• ABOUT THIS TASK:
Which of the lines below mention the word "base"? Pull each one out.

____ RAW DATA

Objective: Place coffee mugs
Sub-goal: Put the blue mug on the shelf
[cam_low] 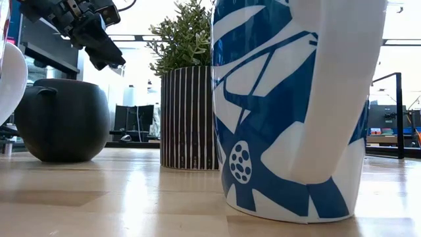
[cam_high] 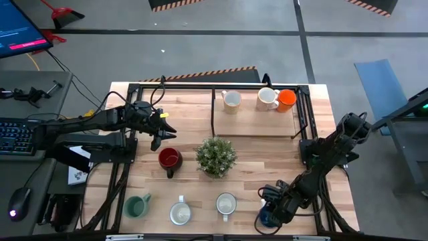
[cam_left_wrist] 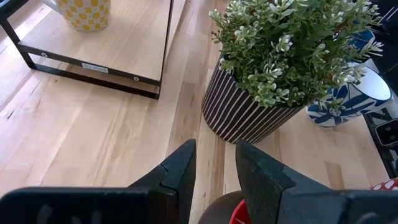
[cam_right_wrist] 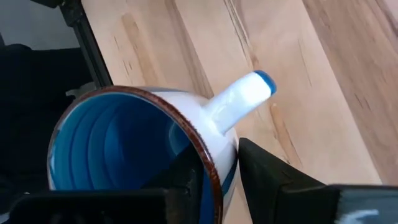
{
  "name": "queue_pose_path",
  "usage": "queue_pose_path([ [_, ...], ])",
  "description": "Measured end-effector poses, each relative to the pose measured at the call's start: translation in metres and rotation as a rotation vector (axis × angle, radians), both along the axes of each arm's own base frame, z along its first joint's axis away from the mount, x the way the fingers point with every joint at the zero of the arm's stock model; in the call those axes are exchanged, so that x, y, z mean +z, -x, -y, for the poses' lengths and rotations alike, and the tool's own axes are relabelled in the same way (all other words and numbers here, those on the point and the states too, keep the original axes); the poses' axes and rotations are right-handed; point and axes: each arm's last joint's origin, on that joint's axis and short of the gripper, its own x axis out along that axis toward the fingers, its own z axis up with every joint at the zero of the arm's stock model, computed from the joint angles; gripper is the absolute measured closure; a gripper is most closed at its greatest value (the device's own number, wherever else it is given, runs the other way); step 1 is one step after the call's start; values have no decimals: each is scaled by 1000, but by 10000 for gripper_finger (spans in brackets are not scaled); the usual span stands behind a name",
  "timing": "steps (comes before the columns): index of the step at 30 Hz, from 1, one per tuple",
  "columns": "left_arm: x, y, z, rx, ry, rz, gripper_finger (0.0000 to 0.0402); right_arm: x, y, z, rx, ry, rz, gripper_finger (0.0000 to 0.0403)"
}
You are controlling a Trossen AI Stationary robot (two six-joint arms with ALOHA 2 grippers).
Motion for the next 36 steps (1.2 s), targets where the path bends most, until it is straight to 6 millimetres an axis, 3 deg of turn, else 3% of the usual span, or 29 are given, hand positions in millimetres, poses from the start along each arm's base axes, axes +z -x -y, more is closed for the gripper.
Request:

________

• WRITTEN ANSWER:
  "description": "Measured end-effector poses, each relative to the pose measured at the call's start: translation in metres and rotation as a rotation vector (axis × angle, radians), both along the axes of each arm's own base frame, z along its first joint's axis away from the mount, x the way the fingers point with every joint at the zero of the arm's stock model; in the call those axes are exchanged, so that x, y, z mean +z, -x, -y, for the poses' lengths and rotations alike, and the tool's own axes are relabelled in the same way (all other words and numbers here, those on the point and the states too, keep the original axes); the poses' axes and rotations are right-handed; point and axes: each arm's last joint's origin, on that joint's axis and short of the gripper, its own x axis out along that axis toward the fingers, its own z axis up with every joint at the zero of the arm's stock model, computed from the joint angles; gripper is the absolute measured closure; a gripper is most closed at its greatest value (the device's own number, wherever else it is given, runs the other way); step 1 is one step after the call's start; values have no decimals: each is scaled by 1000, but by 10000 for gripper_finger (spans in brackets are not scaled); the usual span stands behind a name",
Motion for the next 36 steps (1.2 s), targets where the path bends most, until it is straight to 6 millimetres an axis, 3 deg of turn, else 3% of the usual span, or 29 are given, hand positions in millimetres, poses from the start along each arm's base axes, axes +z -x -y, more is closed for the gripper.

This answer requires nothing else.